Tuesday, August 02, 2011

Las Vegas cops again: Officer facing probe after beating up videographer as the camera kept rolling

A police officer is being investigated after being caught on tape beating a videographer outside of his home in March. A Las Vegas police department review found that Officer Derek Colling violated police policies when he used 'excessive force' on Mitchell Crooks.

The incident happened on the night of March 20 when Mr Crooks, 36, was in his driveway videotaping police as they investigated a burglary report across the street.

Mr Crooks said that when he refused to stop filming, Mr Colling arrested and beat him, with the sounds of the altercation recorded by the camera. In the video, Mr Crooks can be heard yelling in pain while Colling can be heard telling him to 'shut up.' At one point the officer tells him that his decision not to turn off the camera put him in 'a world of hurt.'

Mr Colling has been on paid suspension since April 1 and could lose his job pending the outcome of a review by the officer's supervisors, the Las Vegas Review Journal reports.

Mr Crooks received a letter from the Internal Affairs Bureau notifying him of the findings earlier this week. He said he was pleasantly surprised. 'It seems like they're saying he was guilty, which is what I've been saying,' Mr Crooks said. 'I really hope he gets fired.'

Multiple supervisors in Colling's chain of command will review the internal affairs report and decide his punishment, if any. If Colling's supervisors recommend his firing, he will go before a pre-termination board for a final appeal. The harshest punishment short of firing is a 40-hour unpaid suspension.

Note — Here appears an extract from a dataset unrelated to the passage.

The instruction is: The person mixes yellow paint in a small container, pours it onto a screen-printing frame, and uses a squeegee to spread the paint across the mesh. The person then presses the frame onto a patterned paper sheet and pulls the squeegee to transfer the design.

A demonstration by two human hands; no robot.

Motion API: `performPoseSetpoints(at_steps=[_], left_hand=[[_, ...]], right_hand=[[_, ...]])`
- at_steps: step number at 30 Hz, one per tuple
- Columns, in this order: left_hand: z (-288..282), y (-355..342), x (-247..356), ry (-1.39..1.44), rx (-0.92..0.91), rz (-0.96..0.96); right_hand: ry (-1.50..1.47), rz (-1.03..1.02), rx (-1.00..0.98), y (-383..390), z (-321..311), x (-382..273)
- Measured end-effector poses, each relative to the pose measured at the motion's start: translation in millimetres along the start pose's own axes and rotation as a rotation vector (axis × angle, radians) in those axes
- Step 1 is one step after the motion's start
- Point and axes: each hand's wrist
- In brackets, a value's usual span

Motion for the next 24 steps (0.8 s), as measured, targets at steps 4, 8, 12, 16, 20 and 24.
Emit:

Mr Crooks' lawyer, David Otto, intends to sue Colling and the Police Department. Mr Otto said he wrote a letter in April to Sheriff Douglas Gillespie demanding $500,000 to cover Crooks' medical care, pain and suffering. The Police Department has not paid anything, he said.

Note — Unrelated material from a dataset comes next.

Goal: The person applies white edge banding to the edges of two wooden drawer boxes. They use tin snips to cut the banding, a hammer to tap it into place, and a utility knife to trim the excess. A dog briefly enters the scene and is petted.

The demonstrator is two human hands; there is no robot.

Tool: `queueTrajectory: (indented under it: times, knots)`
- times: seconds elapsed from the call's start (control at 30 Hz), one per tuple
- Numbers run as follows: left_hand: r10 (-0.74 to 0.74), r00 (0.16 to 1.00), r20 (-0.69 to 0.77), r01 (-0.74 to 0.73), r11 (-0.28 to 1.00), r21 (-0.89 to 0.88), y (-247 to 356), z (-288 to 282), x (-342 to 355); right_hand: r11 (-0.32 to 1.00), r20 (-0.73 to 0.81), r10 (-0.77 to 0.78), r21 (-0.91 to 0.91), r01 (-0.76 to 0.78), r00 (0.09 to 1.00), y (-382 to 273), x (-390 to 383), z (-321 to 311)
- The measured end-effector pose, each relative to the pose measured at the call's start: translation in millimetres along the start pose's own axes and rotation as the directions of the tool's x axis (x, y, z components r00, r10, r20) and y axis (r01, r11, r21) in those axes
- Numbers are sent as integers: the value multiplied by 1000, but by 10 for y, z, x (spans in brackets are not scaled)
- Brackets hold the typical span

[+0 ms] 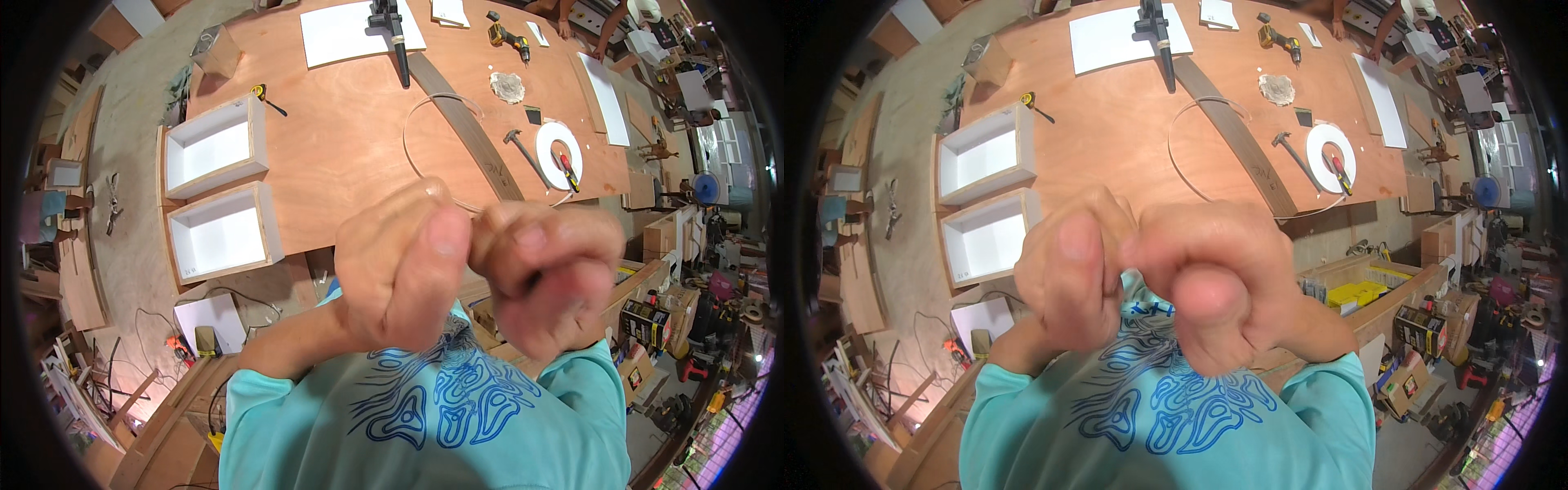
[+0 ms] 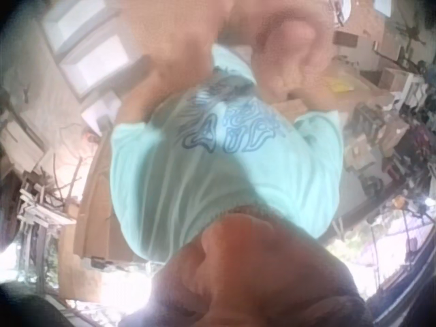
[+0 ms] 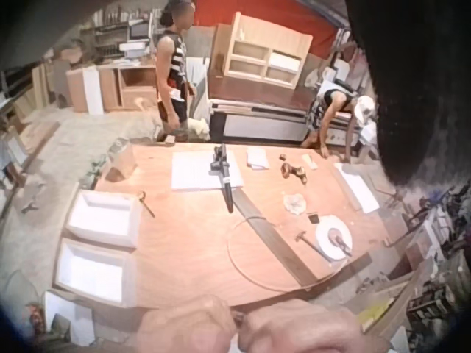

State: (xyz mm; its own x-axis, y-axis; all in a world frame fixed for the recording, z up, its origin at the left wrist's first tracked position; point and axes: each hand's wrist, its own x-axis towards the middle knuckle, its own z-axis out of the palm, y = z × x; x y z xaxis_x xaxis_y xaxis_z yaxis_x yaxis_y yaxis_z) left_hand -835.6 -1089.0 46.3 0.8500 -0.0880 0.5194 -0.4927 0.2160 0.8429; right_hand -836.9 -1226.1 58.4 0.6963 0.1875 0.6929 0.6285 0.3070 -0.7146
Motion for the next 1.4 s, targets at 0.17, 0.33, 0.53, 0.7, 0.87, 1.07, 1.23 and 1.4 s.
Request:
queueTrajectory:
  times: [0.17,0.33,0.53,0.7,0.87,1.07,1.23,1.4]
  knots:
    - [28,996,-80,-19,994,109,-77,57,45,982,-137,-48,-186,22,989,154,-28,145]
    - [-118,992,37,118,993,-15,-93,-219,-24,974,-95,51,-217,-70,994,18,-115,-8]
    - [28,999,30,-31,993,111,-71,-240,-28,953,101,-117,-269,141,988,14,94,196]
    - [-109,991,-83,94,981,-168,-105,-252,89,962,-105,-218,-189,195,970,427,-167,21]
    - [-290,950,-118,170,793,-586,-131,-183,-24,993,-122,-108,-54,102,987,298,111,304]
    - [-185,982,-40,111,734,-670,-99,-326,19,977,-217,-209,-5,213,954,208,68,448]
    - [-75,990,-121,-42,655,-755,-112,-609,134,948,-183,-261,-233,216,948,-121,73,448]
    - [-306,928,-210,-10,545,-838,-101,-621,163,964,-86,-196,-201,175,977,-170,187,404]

He intends to send another letter to Mr Gillespie. 'Mr Sheriff, show us the difference between what the officers did to Mitchell Crooks that night and kidnapping, beating and robbery,' Mr Otto said.

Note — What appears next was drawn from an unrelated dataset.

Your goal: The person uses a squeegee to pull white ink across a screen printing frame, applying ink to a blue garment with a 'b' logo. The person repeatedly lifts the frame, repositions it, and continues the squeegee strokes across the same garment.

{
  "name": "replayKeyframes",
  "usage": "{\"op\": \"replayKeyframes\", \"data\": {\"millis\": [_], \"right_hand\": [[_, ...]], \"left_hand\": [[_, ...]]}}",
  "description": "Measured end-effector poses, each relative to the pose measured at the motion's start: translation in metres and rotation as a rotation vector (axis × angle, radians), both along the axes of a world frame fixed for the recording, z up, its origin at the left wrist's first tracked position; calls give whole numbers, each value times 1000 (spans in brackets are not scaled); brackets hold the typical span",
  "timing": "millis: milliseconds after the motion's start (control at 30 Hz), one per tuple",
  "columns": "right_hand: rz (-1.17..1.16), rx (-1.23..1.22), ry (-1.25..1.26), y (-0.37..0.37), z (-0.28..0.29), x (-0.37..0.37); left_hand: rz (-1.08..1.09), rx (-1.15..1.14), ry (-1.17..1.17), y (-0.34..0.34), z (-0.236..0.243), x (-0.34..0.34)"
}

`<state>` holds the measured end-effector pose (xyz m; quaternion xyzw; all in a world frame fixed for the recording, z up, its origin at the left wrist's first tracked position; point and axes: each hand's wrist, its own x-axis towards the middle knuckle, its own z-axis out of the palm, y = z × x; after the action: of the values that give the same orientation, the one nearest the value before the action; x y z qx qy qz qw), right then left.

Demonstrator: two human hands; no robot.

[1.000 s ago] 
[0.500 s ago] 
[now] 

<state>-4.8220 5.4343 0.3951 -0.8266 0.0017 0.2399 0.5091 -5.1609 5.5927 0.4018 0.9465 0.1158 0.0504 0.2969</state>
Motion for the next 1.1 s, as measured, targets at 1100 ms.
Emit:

The video went viral on the Internet, and local activists and national "cop watch" blogs scrutiznized Colling's actions.

Local American Civil Liberties Union lawyer Allen Lichtenstein reviewed the video and found clear policy violations. 'It raises serious questions about whether the officer used good judgment and whether he was properly trained,' Mr Lichtenstein said. 'Those questions require answers.'

Mr Colling has been involved in two fatal shootings in his five and-a-half years as a Las Vegas police officer. In 2006, he and four other officers shot Shawn Jacob Collins after the 43-year-old man pulled a gun at a gas station. In 2009, Mr Colling shot and killed Tanner Chamberlain, a mentally ill 15-year-old who was holding a knife at his mother's neck and waving it at officers. Both shootings were ruled justified by Clark County coroner's juries.

Chamberlain's mother, Evie Oquendo, sued Colling and the Police Department in May. When the lawsuit was filed, Mrs Oquendo's lawyer asked why Colling was still working as an officer. 'He's killed two people in 5½ years and beaten one guy up that we know of,' Brent Bryson said.

Mr Crooks has lived in Las Vegas since 2003 and works as a freelance videographer.